Three articles included in this special issue present novel gradient-based strategies. The paper “A Three-Term Conjugate Gradient Algorithm with Quadratic Convergence for Unconstrained Optimization Problems” by G. Wu et al. presents a three-term WYL conjugate gradient algorithm for which both global and linear convergence is proved. In “An Adaptive Gradient Projection Algorithm for Piecewise Convex Optimization and Its Application in Compressed Spectrum Sensing” T. Wang et al. propose an Adaptive Gradient Projection (AGP) algorithm to solve the piecewise convex optimization in signal sparse representation. To find a sparser solution, AGP provides an adaptive step size to move the iteration solution out of the attraction basin of a suboptimal sparse solution and enter the attraction basin of a sparser solution.

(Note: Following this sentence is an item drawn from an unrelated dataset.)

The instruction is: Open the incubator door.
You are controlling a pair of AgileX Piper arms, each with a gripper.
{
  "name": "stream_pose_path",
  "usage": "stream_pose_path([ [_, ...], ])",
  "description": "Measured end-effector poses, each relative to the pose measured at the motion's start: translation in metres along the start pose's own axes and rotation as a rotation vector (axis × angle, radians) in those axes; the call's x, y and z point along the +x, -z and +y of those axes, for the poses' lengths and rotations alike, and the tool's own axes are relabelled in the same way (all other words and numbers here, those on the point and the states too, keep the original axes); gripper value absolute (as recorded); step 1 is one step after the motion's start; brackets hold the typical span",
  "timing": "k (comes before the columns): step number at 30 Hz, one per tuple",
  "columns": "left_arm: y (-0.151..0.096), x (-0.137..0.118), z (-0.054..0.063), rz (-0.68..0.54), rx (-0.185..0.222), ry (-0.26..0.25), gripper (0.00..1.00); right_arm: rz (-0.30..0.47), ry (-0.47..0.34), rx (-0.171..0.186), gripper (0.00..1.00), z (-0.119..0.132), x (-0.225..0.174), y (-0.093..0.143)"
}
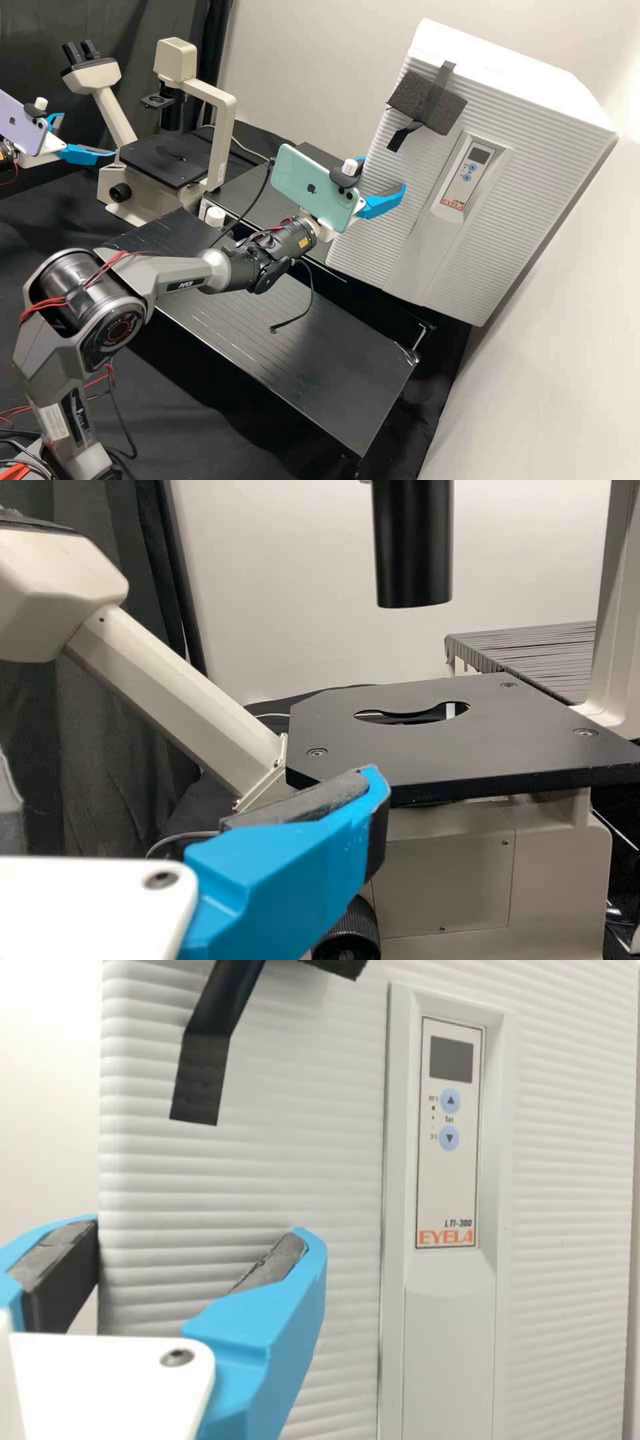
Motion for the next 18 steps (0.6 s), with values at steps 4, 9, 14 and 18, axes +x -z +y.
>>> stream_pose_path([
  [4,0.000,0.000,0.000,0.000,0.000,0.000,1.00,0.002,0.000,-0.020,0.00,0.003,-0.004,-0.002],
  [9,0.000,0.000,0.000,0.000,0.000,0.000,1.00,0.010,-0.002,-0.018,0.00,0.008,-0.011,-0.003],
  [14,0.000,0.000,0.000,0.000,0.000,0.000,1.00,0.017,-0.001,-0.024,0.00,0.013,-0.018,-0.006],
  [18,0.000,0.000,0.000,0.000,0.000,0.000,1.00,0.024,-0.014,-0.034,0.00,0.020,-0.028,-0.008],
])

A modified Hestenes and Stiefel conjugate gradient algorithm is presented in “A Conjugate Gradient Algorithm under Yuan-Wei-Lu Line Search Technique for Large-Scale Minimization Optimization Models” by X. Li et al. Authors claim that their algorithm has global convergence for nonconvex functions and that the new search direction possesses not only a sufficient descent property but also a trust region feature.

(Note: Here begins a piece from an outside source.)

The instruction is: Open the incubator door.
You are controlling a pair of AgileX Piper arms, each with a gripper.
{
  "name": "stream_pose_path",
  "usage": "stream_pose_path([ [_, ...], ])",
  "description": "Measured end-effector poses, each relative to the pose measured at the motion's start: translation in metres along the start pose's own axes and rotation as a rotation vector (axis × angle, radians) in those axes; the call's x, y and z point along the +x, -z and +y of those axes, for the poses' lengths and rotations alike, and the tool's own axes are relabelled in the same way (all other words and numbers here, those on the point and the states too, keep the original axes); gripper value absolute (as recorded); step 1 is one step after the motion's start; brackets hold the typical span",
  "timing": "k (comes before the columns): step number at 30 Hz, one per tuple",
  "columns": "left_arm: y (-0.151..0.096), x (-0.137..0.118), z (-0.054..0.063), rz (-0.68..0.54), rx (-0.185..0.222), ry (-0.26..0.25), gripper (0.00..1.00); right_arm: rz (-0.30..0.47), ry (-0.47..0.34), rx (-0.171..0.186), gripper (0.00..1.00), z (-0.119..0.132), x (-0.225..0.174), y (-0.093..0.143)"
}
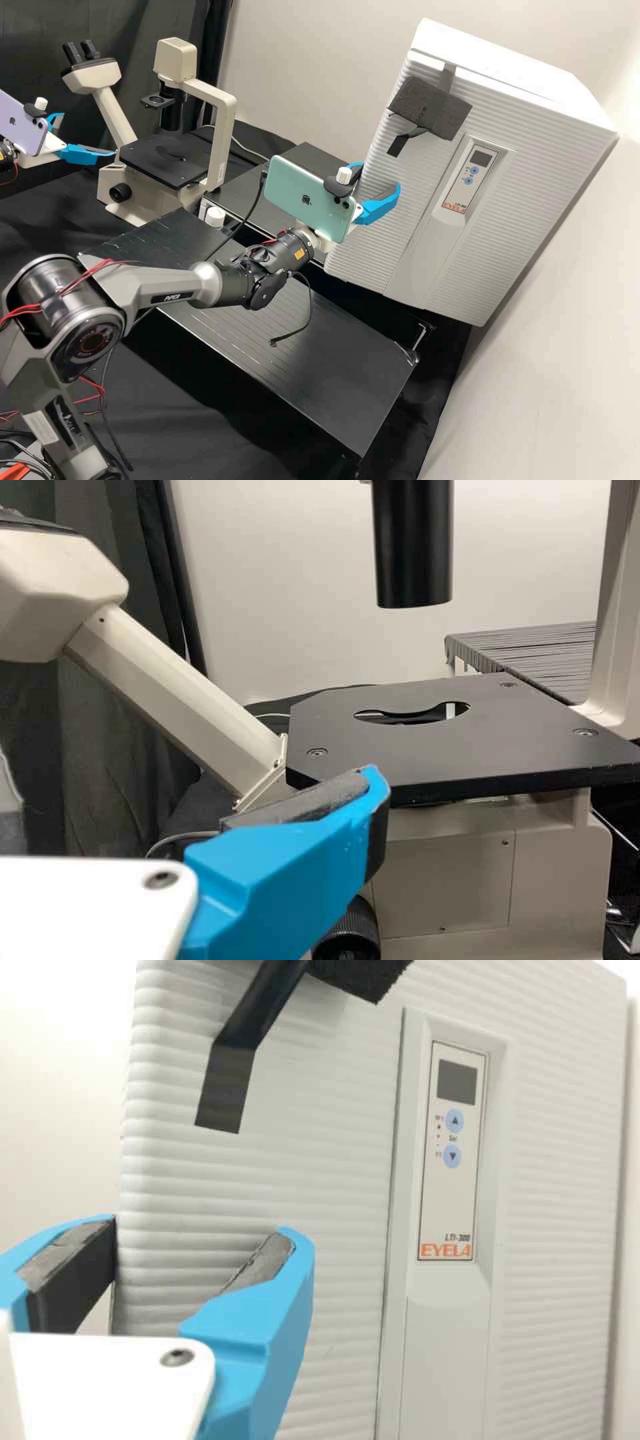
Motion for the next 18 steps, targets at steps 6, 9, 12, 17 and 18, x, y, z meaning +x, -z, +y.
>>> stream_pose_path([
  [6,0.000,0.000,0.000,0.000,0.000,0.000,1.00,-0.005,-0.036,0.006,0.00,0.012,-0.029,-0.002],
  [9,0.000,0.000,0.000,0.000,0.000,0.000,1.00,-0.015,-0.054,0.014,0.00,0.017,-0.043,-0.001],
  [12,0.000,0.000,0.000,0.000,0.000,0.000,1.00,-0.027,-0.081,0.039,0.00,0.020,-0.054,0.000],
  [17,0.000,0.000,0.000,0.000,0.000,0.000,1.00,-0.045,-0.160,0.074,0.00,0.033,-0.073,0.002],
  [18,0.000,0.000,0.000,0.000,0.000,0.000,1.00,-0.053,-0.178,0.073,0.00,0.036,-0.077,0.001],
])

Papers on multiobjective optimization were also included in this special issue. In the paper “Multiobjective Optimization for a Wireless Ad Hoc Sensor Distribution on Shaped-Bounded Areas” A. Céspedes-Mota et al. present multiobjective differential evolution algorithm to solve a problem arising in networks optimization. The differential evolution algorithm is combined with the Prim-Dijkstra and the Hungarian algorithms to improve its efficiency. Authors define objectives as maximising coverage area of the network and minimizing energy consumption. In “Grey Relational Bidirectional Projection Method for Multicriteria Decision Making with Hesitant Intuitionistic Fuzzy Linguistic Information”, Y. Zang et al. propose a comparison method of hesitant intuitionistic fuzzy linguistic term sets. Based on this comparison method, the authors propose the grey relational bidirectional projection method for dealing with MCDM problems. The vector of weights is computed by solving a nonlinear optimization model.

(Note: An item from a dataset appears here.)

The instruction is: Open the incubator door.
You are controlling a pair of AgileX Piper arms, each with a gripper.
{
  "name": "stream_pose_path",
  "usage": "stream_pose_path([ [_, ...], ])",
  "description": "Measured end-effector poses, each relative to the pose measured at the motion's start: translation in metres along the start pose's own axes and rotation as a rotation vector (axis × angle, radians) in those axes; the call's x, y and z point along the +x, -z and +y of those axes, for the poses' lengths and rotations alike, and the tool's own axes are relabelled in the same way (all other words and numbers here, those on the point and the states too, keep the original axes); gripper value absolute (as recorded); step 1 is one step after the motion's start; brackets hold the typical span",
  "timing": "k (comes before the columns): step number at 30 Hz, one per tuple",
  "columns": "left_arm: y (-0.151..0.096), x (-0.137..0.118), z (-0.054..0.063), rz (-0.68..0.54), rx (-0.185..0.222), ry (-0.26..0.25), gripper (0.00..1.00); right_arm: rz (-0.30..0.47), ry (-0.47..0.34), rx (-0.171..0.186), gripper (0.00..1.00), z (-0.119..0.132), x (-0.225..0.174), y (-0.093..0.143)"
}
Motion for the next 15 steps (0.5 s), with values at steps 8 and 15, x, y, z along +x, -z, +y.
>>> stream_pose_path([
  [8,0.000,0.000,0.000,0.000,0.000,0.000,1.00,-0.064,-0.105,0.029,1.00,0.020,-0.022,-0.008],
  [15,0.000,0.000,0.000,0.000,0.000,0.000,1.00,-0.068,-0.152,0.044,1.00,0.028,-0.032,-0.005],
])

Algorithms for nonlinear optimization problems have been also published in this special issue. In “Filled Function Method for Nonlinear Model Predictive Control”, H. Degachi et al. present a framework to solve a nonlinear model predictive control for the Hammerstein model. They use a filled function to approach the global optimum of the problem and then find it using local search strategies. In the paper “Heuristic Determination of Resolving Controls for Exact and Approximate Controllability of Nonlinear Dynamic Systems”, A. Zh. Khurshudyan aims to determine, heuristically, control functions providing exact and approximate controllability of dynamic systems with nonlinear state constraints. Using a recently developed approach based on Green’s function method, the controllability analysis of nonlinear dynamic systems, in general, is reduced to nonlinear integral constraints with respect to the control function. In the paper “Local Search Algorithms for the Beam Angles’ Selection Problem in Radiotherapy” G. Cabrera-Guerrero et al. deal with a nonlinear problem arising in radiotherapy for cancer treatment. In their framework, the authors combine local search strategies and an interior point method.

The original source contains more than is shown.